It’s hard to believe that one of the most popular and widely used routers is sold with outdated and buggy firmware. That’s what happens with the TP-Link AC1200 Archer C50 (v6) , which is one of the best sellers on Amazon. But in addition to having an outdated firmware, it also brings errors in the web interface, since it has a weak encryption that could expose all the devices of its owners.
TP-Link’s most popular router has major flaws
A group of Cybernews security researchers have thoroughly analyzed the TP-Link AC1200 Archer C50 (v6) router and found several major and uncorrected bugs . They all affect the firmware version and your web interface application. The problem is that they are sold totally out of date, without those problems having been corrected.
They have discovered major flaws such as that WPS is enabled by default, something that would allow an attacker to exploit it by brute force. Additionally, administrator credentials and configuration backup files are encrypted using weak and insecure protocols, thus exposing them to potential attackers.
But in addition, the router’s web interface application has serious security flaws that allow private IP addresses to be exposed, weak HTTPS encryption, or even clickjacking or clickjacking.
In total, as reported by Cybernews to TP-Link on July 18, they detected 39 security flaws . Of these, 24 were presented as potentially present in the firmware of this router, while the remaining 15 are not exploitable.
Dangerous vulnerabilities
Among these flaws, security researchers highlight some of them. The first is a Use-after-free vulnerability. In this case it would allow a potential attacker to carry out a denial of service attack by removing a network namespace.
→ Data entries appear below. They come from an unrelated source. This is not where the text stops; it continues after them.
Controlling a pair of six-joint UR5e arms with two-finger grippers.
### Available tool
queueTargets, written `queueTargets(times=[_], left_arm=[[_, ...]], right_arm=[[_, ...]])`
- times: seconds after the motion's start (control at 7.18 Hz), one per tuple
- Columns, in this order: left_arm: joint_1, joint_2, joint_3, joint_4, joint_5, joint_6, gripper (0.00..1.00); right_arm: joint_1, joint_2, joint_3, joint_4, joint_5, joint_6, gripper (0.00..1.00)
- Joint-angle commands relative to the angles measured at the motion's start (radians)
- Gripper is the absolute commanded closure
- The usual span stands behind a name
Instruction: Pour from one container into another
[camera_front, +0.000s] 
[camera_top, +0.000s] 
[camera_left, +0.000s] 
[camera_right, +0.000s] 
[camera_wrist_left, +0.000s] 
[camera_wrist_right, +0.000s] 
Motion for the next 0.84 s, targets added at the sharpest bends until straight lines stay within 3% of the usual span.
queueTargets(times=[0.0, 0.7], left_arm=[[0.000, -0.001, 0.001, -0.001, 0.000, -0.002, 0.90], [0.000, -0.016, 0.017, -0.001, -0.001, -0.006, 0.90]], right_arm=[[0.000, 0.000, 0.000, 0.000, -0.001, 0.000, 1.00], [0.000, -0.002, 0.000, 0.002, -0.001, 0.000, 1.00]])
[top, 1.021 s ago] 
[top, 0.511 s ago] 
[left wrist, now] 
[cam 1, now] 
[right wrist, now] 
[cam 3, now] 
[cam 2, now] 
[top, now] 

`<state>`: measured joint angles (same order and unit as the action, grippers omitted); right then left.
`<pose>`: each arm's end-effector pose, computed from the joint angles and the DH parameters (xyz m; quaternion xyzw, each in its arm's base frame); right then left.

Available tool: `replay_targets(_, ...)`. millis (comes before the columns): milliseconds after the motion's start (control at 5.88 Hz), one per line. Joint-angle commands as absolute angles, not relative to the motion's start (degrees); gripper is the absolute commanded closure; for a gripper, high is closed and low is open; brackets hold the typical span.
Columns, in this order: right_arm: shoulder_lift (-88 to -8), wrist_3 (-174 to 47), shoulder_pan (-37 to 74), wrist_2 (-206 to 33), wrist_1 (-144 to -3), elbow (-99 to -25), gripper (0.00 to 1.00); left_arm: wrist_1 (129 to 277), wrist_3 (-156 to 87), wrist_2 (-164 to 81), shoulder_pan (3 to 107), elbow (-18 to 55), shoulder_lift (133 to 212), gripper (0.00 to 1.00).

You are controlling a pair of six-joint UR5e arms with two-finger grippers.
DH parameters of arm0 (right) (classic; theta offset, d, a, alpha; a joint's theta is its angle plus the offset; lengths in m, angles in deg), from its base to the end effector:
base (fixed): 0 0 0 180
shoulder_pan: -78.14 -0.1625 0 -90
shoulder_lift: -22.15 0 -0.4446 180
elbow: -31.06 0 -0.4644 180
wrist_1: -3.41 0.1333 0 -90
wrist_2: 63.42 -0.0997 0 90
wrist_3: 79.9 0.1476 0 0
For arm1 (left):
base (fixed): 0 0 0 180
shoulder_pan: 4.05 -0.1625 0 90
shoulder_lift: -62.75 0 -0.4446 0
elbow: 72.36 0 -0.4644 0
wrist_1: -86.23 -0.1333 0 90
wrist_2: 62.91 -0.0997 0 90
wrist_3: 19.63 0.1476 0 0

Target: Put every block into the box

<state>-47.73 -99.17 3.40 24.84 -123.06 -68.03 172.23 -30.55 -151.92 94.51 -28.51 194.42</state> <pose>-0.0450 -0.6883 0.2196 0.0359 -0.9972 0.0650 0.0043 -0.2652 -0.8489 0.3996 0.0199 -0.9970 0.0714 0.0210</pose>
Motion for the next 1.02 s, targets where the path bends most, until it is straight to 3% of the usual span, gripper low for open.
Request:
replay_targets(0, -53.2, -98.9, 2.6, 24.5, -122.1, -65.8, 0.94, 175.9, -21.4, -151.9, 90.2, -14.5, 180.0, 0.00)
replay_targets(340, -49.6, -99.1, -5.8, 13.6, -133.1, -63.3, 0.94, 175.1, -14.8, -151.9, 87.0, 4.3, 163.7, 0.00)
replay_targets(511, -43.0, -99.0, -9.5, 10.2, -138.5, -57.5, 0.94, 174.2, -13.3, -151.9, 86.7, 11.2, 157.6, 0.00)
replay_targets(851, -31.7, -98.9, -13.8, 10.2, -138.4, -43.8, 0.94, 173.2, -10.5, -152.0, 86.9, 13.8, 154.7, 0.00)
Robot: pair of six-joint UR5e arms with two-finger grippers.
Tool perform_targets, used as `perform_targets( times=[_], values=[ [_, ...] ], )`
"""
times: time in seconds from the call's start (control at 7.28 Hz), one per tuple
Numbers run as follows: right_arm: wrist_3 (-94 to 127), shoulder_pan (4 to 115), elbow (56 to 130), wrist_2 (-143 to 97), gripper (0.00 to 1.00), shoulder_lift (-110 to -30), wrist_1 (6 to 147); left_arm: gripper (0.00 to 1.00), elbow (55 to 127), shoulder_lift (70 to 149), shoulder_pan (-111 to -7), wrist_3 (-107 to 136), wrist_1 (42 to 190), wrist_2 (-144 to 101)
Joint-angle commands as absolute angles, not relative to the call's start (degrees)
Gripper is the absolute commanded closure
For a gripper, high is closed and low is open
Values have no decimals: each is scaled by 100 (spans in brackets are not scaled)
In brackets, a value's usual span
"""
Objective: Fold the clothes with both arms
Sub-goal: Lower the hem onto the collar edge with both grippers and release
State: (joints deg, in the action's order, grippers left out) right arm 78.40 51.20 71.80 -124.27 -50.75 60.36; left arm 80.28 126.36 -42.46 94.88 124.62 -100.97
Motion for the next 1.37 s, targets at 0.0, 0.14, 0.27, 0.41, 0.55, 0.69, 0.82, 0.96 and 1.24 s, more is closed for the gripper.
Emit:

Another notable flaw is through the PPPoL2TP function, which could allow a hypothetical attacker to gain privileges on the network. In addition, through cURL vulnerabilities they could record confidential information or data of the users themselves.
Vulnerable web interface application
On the other hand, they also performed different penetration tests with Nmap, BurpSuite and OWASP ZAP to verify the web interface application. They again found important vulnerabilities that could potentially be exploited.
The application does not support HTTPS by default , something that would allow an attacker to intercept the traffic. Also, when HTTPS is implemented, it does so using TLS 1.0 and TLS 1.1 encryption protocols, which are outdated and weak.
It should also be noted that this application uses Base64 encoding schemes, something that could be exploited by an attacker and carry out Man in the Middle attacks. But these are just some of the vulnerabilities that affect.
The same researchers indicate that some old vulnerabilities were corrected in the current version of the firmware, although a part of them only partially.
Unsafe router until updated
Therefore, we conclude that the TP-Link AC1200 Archer C50 (v6) router is, at least today, insecure. You need to receive updates immediately and have them installed by users to fix all the vulnerabilities they have found.
It is very important to always have the router with the latest firmware version installed. This is something that is often overlooked by users and is a major mistake as it could expose you to potential attackers. But of course, we have seen that even in this case they are selling a device with an outdated firmware, so the user who acquires it is going to be unprotected right away.